Por qué esta huelga ha escalado

La protesta reunió salarios, recursos, burocracia e inclusión bajo una misma consigna. Esa mezcla ha ampliado el apoyo en los centros y ha dado al conflicto una dimensión educativa y social mucho mayor que la de un desacuerdo salarial clásico.

El Govern admite diálogo, pero no mueve el marco

Mientras los sindicatos reclaman reabrir la negociación desde cero, la respuesta del Ejecutivo catalán ha sido defender el acuerdo ya firmado y recordar los límites presupuestarios. Desde el Govern se insiste en que hay disposición a hablar, pero también en que los recursos disponibles son los que son, especialmente sin un horizonte claro de Presupuestos para 2026.
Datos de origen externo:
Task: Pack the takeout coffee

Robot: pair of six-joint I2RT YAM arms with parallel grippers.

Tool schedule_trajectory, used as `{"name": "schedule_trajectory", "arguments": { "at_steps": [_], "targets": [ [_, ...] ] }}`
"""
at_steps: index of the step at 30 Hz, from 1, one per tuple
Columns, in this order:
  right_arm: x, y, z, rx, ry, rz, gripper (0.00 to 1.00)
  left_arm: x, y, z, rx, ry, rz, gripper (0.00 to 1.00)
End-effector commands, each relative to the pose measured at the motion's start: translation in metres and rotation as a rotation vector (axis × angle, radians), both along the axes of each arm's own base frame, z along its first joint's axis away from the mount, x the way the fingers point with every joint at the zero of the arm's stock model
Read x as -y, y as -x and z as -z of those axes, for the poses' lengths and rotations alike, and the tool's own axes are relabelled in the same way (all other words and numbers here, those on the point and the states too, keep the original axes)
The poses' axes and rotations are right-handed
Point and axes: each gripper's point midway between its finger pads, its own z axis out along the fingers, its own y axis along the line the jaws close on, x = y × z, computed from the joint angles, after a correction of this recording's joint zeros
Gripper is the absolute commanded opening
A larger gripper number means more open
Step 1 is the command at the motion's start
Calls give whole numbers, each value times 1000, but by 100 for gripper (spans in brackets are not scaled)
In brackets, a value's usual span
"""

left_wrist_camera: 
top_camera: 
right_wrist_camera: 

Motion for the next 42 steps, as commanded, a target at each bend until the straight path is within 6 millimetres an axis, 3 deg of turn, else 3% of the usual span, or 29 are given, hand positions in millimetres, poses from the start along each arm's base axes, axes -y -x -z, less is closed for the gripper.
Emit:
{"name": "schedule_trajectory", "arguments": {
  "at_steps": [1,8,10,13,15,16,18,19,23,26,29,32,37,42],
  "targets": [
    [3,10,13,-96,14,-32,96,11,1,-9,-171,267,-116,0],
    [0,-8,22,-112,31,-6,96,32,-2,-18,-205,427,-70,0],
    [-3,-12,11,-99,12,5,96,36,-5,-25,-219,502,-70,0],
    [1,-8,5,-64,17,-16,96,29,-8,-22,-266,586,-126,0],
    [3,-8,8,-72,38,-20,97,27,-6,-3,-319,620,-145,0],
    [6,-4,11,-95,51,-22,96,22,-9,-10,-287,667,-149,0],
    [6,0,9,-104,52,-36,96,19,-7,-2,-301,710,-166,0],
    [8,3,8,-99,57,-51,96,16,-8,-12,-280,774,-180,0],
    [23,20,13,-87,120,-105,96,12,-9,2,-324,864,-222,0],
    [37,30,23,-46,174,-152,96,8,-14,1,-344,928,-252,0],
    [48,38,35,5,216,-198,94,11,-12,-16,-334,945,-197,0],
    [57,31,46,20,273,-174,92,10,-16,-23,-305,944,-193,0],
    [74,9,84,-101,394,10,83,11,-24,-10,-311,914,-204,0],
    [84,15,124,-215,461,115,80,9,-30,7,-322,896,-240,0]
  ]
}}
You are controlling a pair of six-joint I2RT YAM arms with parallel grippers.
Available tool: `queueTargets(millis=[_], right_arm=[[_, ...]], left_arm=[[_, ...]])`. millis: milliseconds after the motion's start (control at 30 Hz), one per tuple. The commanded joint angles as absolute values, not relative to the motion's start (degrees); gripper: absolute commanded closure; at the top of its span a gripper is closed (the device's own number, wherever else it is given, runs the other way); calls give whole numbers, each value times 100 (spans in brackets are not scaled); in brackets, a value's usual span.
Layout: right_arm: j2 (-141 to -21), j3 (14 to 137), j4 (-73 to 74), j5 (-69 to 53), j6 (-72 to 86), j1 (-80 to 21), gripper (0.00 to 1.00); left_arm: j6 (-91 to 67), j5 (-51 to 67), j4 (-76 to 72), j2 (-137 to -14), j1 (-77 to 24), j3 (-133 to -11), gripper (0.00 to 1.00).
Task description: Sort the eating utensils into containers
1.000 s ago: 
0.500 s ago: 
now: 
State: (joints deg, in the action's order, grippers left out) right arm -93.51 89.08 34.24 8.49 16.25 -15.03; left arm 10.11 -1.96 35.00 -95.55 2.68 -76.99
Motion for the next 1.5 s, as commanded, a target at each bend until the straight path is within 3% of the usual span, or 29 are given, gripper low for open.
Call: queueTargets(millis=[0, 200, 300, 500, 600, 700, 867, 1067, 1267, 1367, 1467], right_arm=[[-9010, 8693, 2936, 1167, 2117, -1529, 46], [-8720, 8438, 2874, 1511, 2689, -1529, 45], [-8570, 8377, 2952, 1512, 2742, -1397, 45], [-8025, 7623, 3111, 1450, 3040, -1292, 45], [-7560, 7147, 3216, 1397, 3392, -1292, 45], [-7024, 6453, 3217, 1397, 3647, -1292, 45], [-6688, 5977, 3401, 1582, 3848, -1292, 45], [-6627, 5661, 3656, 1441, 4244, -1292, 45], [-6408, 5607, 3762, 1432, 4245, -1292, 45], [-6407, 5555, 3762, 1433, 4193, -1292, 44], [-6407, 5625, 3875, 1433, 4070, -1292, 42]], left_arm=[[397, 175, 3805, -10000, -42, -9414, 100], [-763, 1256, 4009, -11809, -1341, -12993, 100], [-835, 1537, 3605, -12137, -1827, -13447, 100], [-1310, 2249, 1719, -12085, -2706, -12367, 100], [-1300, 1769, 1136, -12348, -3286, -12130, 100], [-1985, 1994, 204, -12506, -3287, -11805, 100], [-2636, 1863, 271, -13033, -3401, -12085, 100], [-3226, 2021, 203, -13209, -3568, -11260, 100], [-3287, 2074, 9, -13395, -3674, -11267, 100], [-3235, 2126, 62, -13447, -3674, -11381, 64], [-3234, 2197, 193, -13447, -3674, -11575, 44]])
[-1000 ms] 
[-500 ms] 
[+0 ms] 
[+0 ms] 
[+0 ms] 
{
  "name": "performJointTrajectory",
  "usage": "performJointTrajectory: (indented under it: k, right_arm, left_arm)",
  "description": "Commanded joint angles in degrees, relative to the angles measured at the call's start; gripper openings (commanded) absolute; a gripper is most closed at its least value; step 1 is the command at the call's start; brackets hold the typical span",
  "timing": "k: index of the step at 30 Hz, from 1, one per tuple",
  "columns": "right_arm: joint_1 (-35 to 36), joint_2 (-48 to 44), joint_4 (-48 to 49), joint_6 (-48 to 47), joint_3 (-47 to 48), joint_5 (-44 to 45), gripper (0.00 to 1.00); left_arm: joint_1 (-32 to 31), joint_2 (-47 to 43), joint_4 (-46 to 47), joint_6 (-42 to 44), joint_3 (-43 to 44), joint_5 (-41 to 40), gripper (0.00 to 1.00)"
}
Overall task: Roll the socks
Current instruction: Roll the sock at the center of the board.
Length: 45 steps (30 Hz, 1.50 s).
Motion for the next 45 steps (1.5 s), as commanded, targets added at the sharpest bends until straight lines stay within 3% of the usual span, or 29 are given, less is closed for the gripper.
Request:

Esa posición deja una tensión política evidente. La protesta del viernes no se limitó a la calle: al finalizar la marcha, representantes sindicales mantuvieron contactos con grupos parlamentarios para trasladar sus exigencias y aumentar la presión institucional. La lectura en el sector es que el conflicto educativo ha entrado en una fase en la que el desgaste ya no afecta solo a la mesa sectorial, sino a la imagen de gestión del propio Ejecutivo.

“Nos faltan manos”. La frase, repetida por docentes de distintos centros durante la protesta, resume mejor que ninguna otra el fondo del conflicto.

Por eso la movilización del viernes tuvo un valor añadido para los convocantes: sirvió para demostrar que el acuerdo con dos sindicatos no ha desinflado el malestar en los claustros. El pulso sigue abierto y la presión se concentra ahora en si la Generalitat acepta volver a sentarse con quienes encabezaron la semana de huelgas o mantiene el marco actual sin apenas cambios.

Lo que deja la semana que agitó la escuela catalana

La secuencia de estos días dibuja una advertencia clara. Primero llegaron los paros por territorios. Después, la gran movilización unitaria en Barcelona. Y, entre medias, una evidencia incómoda para la administración: el conflicto ha conectado con una sensación de agotamiento profesional muy extendida. No es solo una discusión sobre cuánto cobra un docente, sino sobre cuánto puede sostener una escuela pública cuando aumentan las exigencias y la estructura no crece al mismo ritmo.

Antes de arrancar la manifestación, los sindicatos reclamaron una nueva reunión con la administración y avisaron de que, si no se reabre la negociación, las movilizaciones seguirán. Esa advertencia explica por qué la protesta del viernes se leyó dentro y fuera de los centros como algo más que un cierre simbólico de la semana: fue una demostración de fuerza con vocación de continuidad.

Con ese telón de fondo, la protesta de 35.000 personas según la cifra oficial se convierte en algo más que el cierre de una semana de huelga. Es una señal de que la educación catalana ha entrado en una fase de confrontación en la que cada gesto cuenta. El Govern quiso cerrar una herida con un acuerdo parcial; la calle le respondió que la discusión sigue abierta.